YOUR OBJECTIVE:
Quote the records below word for word, please, from the very first line through the one that contains "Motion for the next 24", and nothing beyond it.

GIVEN DATA:
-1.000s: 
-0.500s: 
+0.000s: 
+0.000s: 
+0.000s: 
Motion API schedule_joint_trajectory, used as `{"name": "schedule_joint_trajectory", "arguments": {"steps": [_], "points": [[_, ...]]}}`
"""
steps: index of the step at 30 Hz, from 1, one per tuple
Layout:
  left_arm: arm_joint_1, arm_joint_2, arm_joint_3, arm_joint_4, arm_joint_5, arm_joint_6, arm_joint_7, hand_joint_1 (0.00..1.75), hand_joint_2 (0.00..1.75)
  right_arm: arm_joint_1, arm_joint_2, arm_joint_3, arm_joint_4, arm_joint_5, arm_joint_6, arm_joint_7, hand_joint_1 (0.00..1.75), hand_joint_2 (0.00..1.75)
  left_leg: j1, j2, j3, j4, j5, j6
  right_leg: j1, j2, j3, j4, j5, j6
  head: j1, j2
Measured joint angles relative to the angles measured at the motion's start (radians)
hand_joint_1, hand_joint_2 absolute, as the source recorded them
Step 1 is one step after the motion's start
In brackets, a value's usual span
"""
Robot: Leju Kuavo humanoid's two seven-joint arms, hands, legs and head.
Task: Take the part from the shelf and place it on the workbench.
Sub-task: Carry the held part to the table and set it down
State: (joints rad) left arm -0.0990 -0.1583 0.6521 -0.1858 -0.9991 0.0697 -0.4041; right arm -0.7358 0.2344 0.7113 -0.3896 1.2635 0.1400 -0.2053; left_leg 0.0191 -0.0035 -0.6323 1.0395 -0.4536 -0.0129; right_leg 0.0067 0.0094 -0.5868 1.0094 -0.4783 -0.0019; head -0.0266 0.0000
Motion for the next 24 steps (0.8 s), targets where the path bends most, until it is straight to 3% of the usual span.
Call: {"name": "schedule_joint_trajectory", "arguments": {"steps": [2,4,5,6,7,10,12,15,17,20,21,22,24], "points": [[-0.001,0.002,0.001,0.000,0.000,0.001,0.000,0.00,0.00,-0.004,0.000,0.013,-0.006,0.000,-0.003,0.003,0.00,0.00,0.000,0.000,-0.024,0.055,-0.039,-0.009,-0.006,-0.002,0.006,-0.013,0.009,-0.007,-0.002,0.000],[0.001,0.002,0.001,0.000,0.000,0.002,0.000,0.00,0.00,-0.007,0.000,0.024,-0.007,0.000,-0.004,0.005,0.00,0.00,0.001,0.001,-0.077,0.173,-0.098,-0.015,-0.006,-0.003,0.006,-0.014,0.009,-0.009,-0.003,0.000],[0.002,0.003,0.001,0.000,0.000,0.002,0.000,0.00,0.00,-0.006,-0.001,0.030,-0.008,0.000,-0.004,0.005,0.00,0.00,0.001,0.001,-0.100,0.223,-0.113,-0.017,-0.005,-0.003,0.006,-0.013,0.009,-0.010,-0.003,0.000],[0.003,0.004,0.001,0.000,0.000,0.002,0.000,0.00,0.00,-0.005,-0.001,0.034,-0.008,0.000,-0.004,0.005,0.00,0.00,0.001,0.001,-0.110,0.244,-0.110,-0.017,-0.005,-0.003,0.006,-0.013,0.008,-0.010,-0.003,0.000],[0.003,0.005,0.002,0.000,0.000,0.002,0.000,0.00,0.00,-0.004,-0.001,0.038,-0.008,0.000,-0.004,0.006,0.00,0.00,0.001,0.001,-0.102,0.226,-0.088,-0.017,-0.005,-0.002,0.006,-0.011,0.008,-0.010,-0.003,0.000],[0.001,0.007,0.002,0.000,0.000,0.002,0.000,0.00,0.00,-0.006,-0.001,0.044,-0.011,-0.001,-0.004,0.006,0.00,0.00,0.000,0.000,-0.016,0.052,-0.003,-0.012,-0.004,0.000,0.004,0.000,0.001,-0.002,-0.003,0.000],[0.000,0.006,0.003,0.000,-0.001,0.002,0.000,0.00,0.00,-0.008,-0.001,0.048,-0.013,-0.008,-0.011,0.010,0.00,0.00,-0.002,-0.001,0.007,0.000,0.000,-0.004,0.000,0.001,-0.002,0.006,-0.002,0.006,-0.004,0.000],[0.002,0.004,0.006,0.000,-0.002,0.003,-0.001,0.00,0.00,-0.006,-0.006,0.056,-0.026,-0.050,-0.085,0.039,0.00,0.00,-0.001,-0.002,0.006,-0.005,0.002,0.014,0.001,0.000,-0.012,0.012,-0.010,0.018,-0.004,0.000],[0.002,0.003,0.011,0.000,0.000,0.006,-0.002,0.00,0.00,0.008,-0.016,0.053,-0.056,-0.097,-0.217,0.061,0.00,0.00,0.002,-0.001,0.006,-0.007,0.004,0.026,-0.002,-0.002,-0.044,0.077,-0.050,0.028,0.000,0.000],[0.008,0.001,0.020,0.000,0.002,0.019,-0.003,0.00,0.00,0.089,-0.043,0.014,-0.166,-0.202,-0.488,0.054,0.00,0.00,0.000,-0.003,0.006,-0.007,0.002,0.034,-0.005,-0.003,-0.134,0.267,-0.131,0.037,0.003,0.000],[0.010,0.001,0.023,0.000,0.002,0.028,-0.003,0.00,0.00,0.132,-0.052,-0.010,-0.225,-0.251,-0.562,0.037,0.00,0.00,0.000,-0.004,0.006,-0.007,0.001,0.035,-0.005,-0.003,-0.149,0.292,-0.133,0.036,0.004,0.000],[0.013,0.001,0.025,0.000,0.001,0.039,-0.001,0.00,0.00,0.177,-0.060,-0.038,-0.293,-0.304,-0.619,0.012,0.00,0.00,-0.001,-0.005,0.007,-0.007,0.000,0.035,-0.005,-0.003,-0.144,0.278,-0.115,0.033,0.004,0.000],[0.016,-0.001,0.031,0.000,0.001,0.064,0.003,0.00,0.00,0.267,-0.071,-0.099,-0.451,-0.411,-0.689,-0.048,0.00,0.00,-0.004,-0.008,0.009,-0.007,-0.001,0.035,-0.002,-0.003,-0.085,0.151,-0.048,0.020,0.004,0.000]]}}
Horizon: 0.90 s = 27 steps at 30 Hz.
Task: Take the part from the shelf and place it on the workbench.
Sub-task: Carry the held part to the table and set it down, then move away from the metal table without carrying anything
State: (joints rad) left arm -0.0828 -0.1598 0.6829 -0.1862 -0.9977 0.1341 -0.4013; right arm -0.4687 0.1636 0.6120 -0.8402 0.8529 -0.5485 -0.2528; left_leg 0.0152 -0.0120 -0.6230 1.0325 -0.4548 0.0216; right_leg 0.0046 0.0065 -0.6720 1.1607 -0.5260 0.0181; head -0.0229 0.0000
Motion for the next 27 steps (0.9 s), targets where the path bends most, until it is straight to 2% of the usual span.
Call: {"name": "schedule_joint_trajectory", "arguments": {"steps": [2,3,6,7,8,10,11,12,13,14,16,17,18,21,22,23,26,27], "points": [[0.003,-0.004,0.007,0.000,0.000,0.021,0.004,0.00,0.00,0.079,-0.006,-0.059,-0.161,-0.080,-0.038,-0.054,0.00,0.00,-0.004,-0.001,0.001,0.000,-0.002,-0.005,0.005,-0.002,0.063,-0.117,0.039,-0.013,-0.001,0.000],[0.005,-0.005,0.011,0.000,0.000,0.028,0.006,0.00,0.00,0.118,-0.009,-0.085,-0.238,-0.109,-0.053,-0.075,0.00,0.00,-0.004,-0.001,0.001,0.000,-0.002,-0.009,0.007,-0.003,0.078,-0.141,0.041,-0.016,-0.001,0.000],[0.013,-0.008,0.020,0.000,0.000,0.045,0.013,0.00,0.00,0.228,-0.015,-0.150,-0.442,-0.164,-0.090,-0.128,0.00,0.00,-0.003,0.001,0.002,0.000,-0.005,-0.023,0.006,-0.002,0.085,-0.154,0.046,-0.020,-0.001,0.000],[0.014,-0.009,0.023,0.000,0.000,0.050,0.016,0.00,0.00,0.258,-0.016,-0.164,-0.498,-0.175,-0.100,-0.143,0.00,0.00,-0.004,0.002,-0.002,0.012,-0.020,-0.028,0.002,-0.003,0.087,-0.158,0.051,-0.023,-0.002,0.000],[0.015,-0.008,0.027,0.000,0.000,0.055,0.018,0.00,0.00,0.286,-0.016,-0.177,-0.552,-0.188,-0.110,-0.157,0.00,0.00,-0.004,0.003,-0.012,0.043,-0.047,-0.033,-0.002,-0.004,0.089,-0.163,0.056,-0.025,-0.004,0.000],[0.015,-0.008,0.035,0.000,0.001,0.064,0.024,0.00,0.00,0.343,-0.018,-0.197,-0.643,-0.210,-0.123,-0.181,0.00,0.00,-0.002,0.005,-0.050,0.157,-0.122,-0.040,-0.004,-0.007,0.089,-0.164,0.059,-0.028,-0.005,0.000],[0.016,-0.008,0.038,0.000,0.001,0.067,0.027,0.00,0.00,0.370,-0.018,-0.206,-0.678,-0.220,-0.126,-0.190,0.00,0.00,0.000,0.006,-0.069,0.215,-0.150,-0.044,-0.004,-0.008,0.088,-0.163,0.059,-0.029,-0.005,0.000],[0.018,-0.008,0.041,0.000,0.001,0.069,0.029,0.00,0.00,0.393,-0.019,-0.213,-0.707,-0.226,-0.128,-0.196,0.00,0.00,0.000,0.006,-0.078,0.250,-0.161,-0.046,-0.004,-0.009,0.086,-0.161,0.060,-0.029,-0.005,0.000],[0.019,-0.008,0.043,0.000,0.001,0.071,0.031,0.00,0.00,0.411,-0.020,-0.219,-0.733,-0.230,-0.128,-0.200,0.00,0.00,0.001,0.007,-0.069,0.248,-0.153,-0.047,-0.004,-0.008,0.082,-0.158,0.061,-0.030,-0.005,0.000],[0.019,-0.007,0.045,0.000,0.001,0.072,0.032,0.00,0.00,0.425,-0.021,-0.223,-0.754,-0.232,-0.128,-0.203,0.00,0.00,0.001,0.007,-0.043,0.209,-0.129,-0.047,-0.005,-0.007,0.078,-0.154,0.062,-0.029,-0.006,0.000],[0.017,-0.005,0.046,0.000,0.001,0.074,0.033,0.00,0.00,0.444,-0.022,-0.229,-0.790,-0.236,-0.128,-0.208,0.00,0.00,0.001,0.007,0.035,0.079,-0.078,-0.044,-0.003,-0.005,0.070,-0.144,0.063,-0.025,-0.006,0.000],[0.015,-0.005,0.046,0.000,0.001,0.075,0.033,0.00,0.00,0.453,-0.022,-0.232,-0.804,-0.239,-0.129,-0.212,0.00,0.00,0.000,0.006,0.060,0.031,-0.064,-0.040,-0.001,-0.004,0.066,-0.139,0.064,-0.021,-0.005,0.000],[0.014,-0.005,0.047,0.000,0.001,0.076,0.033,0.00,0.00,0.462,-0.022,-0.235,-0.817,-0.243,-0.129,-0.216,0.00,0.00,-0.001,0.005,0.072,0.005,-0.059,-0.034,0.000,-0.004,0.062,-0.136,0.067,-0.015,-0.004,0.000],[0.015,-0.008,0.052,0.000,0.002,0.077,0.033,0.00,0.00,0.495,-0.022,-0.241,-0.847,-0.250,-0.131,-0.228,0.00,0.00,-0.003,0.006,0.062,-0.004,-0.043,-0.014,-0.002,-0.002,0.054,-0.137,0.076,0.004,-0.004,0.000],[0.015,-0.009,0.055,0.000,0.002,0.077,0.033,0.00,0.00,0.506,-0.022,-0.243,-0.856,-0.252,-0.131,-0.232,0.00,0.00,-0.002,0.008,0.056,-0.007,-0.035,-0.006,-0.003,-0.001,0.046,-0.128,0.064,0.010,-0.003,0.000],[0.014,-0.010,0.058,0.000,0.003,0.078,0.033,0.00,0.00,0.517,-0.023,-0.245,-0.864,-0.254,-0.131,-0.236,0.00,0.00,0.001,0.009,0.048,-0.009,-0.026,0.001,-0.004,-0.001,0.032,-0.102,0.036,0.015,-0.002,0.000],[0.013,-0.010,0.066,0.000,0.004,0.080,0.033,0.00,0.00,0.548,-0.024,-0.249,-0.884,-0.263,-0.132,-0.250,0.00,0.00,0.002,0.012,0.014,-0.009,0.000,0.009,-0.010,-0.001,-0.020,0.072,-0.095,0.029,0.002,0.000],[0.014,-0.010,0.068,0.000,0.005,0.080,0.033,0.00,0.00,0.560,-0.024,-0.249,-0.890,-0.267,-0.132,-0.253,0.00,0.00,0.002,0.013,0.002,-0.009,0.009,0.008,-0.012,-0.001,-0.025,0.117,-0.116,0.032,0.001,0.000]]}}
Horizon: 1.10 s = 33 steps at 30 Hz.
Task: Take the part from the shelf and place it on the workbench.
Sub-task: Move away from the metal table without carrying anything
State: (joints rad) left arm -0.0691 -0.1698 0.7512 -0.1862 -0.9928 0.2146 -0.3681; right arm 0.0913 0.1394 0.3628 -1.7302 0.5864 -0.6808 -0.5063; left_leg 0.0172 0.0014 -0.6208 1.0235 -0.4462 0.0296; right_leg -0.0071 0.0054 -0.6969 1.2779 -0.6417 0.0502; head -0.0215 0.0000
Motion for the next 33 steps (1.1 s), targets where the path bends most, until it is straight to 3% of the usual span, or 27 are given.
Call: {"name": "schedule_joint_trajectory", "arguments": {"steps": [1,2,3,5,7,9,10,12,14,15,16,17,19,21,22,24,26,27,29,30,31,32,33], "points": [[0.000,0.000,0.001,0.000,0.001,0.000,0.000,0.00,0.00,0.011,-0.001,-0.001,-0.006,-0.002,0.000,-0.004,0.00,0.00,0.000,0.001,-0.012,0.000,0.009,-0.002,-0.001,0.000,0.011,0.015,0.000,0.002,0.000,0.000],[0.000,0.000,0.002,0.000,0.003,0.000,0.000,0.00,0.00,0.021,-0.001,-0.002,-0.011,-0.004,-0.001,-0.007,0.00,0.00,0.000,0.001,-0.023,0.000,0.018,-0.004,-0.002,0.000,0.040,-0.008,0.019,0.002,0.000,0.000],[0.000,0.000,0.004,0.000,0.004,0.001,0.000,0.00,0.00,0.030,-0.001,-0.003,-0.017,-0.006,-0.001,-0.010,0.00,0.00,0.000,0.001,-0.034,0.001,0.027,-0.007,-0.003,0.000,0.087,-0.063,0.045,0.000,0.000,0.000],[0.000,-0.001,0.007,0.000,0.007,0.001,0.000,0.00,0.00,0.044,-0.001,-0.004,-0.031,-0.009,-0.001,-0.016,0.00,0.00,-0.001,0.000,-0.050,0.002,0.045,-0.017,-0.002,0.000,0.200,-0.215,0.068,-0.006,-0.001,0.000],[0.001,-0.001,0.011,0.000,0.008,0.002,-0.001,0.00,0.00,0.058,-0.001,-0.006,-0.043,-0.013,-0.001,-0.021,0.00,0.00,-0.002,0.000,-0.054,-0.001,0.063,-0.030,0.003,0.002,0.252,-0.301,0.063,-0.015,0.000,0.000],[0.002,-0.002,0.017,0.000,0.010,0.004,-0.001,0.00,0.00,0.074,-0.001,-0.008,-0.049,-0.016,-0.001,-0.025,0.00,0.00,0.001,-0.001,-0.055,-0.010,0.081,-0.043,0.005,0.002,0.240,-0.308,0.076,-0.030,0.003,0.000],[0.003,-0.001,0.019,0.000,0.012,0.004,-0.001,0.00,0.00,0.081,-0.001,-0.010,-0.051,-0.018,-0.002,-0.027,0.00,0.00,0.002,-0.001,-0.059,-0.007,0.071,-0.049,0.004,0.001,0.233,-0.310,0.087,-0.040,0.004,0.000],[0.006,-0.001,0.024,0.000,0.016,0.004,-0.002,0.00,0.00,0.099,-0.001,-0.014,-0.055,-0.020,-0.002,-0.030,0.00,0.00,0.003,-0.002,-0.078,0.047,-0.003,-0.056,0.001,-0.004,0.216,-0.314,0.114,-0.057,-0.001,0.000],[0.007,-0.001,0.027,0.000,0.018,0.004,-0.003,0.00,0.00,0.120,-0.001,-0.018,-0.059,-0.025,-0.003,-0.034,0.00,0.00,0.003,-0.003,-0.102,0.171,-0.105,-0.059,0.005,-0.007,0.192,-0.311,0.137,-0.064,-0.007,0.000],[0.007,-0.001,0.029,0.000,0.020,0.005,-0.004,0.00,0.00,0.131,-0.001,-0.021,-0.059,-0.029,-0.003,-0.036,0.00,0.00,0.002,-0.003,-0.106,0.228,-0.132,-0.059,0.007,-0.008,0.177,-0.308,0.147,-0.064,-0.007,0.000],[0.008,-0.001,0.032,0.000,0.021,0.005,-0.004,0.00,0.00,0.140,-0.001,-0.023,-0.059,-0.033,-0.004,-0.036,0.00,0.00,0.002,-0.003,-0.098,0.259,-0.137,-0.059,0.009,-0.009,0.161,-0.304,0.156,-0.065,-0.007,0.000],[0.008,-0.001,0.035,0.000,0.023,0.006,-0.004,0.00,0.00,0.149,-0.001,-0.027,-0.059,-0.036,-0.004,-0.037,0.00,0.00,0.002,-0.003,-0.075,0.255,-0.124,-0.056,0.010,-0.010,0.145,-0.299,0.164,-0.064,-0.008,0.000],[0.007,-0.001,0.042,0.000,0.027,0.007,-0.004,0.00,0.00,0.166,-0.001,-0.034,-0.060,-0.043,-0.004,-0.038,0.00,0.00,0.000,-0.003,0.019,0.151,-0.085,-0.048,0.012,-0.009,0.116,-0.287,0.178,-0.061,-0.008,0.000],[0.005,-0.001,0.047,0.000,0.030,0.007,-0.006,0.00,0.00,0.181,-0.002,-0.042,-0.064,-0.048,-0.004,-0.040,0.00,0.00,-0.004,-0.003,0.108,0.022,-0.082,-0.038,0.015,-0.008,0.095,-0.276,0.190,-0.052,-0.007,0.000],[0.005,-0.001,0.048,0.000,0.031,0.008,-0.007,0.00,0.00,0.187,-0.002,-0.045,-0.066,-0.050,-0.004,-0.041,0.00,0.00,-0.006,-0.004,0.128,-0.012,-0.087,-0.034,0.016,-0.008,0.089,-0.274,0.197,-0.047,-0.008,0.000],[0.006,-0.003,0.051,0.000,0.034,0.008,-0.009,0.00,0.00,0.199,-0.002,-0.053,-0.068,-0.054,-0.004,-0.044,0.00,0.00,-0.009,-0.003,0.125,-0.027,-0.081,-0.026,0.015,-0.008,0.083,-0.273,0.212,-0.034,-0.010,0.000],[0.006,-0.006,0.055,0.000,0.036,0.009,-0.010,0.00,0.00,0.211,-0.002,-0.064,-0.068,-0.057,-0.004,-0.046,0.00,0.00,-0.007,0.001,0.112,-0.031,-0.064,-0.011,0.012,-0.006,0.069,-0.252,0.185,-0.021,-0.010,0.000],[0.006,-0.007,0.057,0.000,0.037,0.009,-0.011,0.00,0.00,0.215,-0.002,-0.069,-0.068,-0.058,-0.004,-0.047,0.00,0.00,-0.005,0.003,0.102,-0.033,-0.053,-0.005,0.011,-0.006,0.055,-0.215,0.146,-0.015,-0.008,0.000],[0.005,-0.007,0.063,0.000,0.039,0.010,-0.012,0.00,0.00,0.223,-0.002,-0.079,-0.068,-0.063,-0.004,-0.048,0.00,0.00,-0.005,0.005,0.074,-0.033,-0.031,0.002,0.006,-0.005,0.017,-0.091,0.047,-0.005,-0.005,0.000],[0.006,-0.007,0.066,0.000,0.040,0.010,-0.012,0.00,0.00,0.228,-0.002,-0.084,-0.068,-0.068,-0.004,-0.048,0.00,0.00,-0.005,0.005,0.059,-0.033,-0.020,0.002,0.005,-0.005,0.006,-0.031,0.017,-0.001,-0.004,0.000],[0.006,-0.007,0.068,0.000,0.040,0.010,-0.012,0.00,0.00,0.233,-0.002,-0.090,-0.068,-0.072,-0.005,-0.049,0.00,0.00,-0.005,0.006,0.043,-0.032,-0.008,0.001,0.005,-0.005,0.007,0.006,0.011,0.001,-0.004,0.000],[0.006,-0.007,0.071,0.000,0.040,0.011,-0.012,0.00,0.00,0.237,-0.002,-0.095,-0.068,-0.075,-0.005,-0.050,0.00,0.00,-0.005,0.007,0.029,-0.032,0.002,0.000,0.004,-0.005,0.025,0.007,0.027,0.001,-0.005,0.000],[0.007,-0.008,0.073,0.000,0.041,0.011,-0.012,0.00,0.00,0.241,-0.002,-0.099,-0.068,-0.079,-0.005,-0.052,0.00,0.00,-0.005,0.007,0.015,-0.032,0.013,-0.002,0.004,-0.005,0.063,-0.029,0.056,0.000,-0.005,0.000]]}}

RESPONSE BELOW:
-1.000s: 
-0.500s: 
+0.000s: 
+0.000s: 
+0.000s: 
Motion API schedule_joint_trajectory, used as `{"name": "schedule_joint_trajectory", "arguments": {"steps": [_], "points": [[_, ...]]}}`
"""
steps: index of the step at 30 Hz, from 1, one per tuple
Layout:
  left_arm: arm_joint_1, arm_joint_2, arm_joint_3, arm_joint_4, arm_joint_5, arm_joint_6, arm_joint_7, hand_joint_1 (0.00..1.75), hand_joint_2 (0.00..1.75)
  right_arm: arm_joint_1, arm_joint_2, arm_joint_3, arm_joint_4, arm_joint_5, arm_joint_6, arm_joint_7, hand_joint_1 (0.00..1.75), hand_joint_2 (0.00..1.75)
  left_leg: j1, j2, j3, j4, j5, j6
  right_leg: j1, j2, j3, j4, j5, j6
  head: j1, j2
Measured joint angles relative to the angles measured at the motion's start (radians)
hand_joint_1, hand_joint_2 absolute, as the source recorded them
Step 1 is one step after the motion's start
In brackets, a value's usual span
"""
Robot: Leju Kuavo humanoid's two seven-joint arms, hands, legs and head.
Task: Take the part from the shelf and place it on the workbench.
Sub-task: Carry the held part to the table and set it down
State: (joints rad) left arm -0.0990 -0.1583 0.6521 -0.1858 -0.9991 0.0697 -0.4041; right arm -0.7358 0.2344 0.7113 -0.3896 1.2635 0.1400 -0.2053; left_leg 0.0191 -0.0035 -0.6323 1.0395 -0.4536 -0.0129; right_leg 0.0067 0.0094 -0.5868 1.0094 -0.4783 -0.0019; head -0.0266 0.0000
Motion for the next 24 steps (0.8 s), targets where the path bends most, until it is straight to 3% of the usual span.

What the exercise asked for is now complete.